Kalpa is a town with a history of ancient temples. The Sutlej River below hurtles through deep gorges, the winding mountain road is bordered by chilgoza forests. The serenity of this sleepy hamlet was not often visited by foreigners until recently, but there are still relatively few visitors.
There are now over five places to stay in Kalpa and more, below, in Reckong Peo where travellers must stop to get their inner line permits to continue upwards to the Spiti Valley, which is a small ancient part of what used to be Tibet.
The view from Kalpa is beautiful with an observer getting the feeling that he is sitting in the lap of the mountains with the entire range of peaks being visible. Also visible from this place is the sacred Shivling rock on the Kailash mountain that changes its colour at different points in the day.
Kalpa is at an average elevation of 2,960 metres (9,711 feet). It is located 265 kilometres (165 mi) beyond Shimla on the NH-5 in Kinnaur district. It is located at the base of the Kinnaur-Kailash snow-capped ranges. The Shivling peaks rise up to 20,000 feet (6,000 m). Kalpa is among apple orchards, pine-nut forests and the stately deodars. It is above the town of Reckong Peo, the district headquarters of Kinnaur, which has a hundred-year-old Buddhist monastery.
It is very famous for the production of high quality of apples, and pinus gerardiana also known as chilgoza. All the area in tehsil Kalpa is an apple growing area, which is the main cash crops of those people who live here.
In winter, all the villages are covered by about 5–7 feet of snow, and the temperature can drop to as low as -20 °C, heavy woolens are required even most of time in summer.
The area of Kalpa enjoys a temperate climate due to its high elevation, with long winters from October to May, and short summers from June to September. During wintertime, heavy woolens are required when the temperature goes below freezing point around -15 degree to – 20 degree.
Travellers can easily reach Kalpa via airways, railways and roadways. For travellers who wish to travel by air, the Shimla airport is the nearest air base to Kalpa. It is situated at a distance of 276 km from the village of Kalpa and is connected with major cities like New Delhi, Mumbai and Kullu.
Travellers can easily avail taxis and cabs from Shimla airport to Kalpa. The nearest railway station to Kalpa is the Shimla railway station, which is around 244 km away. It is a major railhead, which is connected to important Indian cities. Taxis and buses are easily available from the railway station to Kalpa.
Travellers can also reach Kalpa by road via NH-22 (Hindustan-Tibet Road), which deviates from Powari to Kalpa. Travellers can take both state owned and private buses from nearby cities such as Shimla and Rampur to Kalpa. In addition to this, tourists can also avail buses from the Rohtang Pass, which is only open during the summer season.

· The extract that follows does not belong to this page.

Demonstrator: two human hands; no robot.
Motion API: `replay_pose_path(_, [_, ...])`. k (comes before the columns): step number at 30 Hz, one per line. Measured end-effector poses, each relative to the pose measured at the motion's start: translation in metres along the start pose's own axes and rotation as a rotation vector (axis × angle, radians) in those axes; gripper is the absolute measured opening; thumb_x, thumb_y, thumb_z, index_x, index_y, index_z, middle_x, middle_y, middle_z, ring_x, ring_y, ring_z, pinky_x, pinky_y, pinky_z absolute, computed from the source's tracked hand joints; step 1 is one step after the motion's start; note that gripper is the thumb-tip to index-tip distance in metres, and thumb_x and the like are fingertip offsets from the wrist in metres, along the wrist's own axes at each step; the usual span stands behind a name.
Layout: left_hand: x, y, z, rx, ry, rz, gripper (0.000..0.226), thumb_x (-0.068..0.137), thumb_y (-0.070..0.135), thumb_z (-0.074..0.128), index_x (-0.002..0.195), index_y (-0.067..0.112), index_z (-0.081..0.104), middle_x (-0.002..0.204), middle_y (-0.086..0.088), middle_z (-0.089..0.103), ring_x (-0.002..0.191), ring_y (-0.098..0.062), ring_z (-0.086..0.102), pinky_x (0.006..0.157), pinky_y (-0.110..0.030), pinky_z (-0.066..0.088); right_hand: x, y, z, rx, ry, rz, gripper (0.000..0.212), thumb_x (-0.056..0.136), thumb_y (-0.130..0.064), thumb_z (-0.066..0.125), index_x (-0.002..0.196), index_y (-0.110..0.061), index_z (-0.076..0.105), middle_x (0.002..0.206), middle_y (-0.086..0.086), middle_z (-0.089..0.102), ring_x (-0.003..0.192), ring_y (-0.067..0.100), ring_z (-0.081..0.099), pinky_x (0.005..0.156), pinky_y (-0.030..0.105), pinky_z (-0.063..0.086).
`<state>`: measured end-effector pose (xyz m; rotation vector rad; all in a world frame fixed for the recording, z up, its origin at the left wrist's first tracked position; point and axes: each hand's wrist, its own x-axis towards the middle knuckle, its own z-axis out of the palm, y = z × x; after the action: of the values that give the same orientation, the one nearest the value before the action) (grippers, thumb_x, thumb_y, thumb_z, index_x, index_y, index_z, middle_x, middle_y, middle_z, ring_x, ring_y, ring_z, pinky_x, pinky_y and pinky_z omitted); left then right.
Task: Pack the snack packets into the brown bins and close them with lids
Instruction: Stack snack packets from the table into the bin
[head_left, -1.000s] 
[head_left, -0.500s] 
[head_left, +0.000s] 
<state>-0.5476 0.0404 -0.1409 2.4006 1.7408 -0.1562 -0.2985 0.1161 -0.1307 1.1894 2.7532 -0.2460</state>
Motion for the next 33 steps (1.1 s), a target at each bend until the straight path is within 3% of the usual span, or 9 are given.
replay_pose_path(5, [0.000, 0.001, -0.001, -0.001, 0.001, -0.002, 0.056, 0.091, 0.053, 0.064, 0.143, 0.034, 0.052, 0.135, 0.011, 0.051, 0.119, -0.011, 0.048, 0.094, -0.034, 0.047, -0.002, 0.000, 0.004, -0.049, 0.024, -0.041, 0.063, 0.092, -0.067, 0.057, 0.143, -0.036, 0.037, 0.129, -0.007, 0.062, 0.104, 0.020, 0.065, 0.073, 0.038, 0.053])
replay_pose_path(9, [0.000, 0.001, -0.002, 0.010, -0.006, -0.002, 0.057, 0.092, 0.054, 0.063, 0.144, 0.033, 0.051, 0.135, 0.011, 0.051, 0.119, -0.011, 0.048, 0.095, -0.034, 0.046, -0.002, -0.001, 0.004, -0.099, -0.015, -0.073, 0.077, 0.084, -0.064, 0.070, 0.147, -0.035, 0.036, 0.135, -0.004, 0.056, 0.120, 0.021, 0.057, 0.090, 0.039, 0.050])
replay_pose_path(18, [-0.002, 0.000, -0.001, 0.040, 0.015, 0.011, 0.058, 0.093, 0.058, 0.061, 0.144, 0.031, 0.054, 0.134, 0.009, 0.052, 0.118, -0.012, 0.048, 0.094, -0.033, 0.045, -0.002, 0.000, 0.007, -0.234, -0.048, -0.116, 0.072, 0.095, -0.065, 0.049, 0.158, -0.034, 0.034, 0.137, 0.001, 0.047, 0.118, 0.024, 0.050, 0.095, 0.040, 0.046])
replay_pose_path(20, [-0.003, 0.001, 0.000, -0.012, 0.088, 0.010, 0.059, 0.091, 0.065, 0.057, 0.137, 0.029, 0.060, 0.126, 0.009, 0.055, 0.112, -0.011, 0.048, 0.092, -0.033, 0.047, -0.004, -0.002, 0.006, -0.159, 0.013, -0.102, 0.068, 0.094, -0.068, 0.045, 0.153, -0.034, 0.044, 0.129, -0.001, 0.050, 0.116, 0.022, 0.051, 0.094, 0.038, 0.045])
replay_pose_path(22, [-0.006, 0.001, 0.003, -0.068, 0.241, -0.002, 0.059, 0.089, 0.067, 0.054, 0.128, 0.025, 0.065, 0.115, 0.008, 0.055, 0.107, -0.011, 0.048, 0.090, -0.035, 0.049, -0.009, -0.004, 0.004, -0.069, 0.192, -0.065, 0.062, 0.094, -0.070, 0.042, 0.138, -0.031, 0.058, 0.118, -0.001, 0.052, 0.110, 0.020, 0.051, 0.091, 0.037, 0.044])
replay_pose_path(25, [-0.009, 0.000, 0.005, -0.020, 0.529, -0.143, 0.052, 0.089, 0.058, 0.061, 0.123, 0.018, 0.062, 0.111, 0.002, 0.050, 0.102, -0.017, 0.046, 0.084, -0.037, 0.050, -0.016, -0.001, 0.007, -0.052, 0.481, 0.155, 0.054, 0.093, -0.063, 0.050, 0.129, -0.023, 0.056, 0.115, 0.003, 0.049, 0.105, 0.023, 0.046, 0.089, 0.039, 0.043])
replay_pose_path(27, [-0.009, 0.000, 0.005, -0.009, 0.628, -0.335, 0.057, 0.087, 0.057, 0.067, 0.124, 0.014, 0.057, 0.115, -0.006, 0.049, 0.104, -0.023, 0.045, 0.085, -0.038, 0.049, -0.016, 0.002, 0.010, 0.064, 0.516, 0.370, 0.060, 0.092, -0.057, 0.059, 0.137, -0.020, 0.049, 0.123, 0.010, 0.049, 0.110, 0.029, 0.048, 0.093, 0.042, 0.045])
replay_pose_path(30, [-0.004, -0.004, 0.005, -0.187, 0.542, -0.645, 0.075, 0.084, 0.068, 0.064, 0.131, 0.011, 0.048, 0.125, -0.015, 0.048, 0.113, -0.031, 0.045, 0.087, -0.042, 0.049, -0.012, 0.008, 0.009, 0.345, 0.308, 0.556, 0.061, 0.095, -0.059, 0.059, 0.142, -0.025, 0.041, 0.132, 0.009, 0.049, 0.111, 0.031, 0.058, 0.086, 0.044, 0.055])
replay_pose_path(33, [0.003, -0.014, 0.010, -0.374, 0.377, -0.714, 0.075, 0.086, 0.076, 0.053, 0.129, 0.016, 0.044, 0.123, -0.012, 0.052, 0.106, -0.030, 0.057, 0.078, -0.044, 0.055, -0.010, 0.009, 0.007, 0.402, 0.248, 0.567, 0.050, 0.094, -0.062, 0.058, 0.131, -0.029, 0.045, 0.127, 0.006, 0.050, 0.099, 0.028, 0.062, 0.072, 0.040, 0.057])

The staple food is wheat, ogla, phafra and barley which are local produce. Besides these kankani, cheena, maize, chollair and bathu are also taken. The principal pulses consumed are peas, black peas, mash and rajmash. The vegetables usually consumed are cabbage, turnips, peas, beans, pumpkin, potato, okra and tomato besides some locally available wild green vegetables leaves. They relish rice too which is imported from the plains. Taking a salted tea called cha in the morning and evening is very popular among the Kinnauris which is usually taken along with sattu made of parched barley flour. People are non-vegetarian and they relish goat and ram’s meat.
- Alcoholic Drinks
Taking of alcoholic drinks in their day-to-day life and also on the ceremonial or festive occasions is quite common among them. Alcohol is distilled at the household level. It is made out of fruits like grapes, apple, pear etc. grown locally and of barley.
Hinduism is the main religion in the district followed by Tibetan Buddhism. These two religions have undergone religious mixing, along with some indigenous shamanistic practices.
- Modern Influence
Generally, Kinnaur houses have storerooms for keeping grain and dried fruits, and separate wooden grain-storage structures, called kathar. Pakpa, a piece of sheepskin or yak skin, is often placed on the khayarcha mat. Traditionally, the people of Kinnaur use utensils made of brass and bronze. Modern influences have included the introduction of Chinese crockery, and utensils made of stainless steel and aluminium. Clothes are mainly of wool. The thepang, a grey woollen cap, is worn with a white velvet band.
Nature walks are recommended for tourists, who wish to explore the real beauty of the place. Walking is considered an ideal way of exploring this region. The pleasant atmosphere adds to the charm of the place.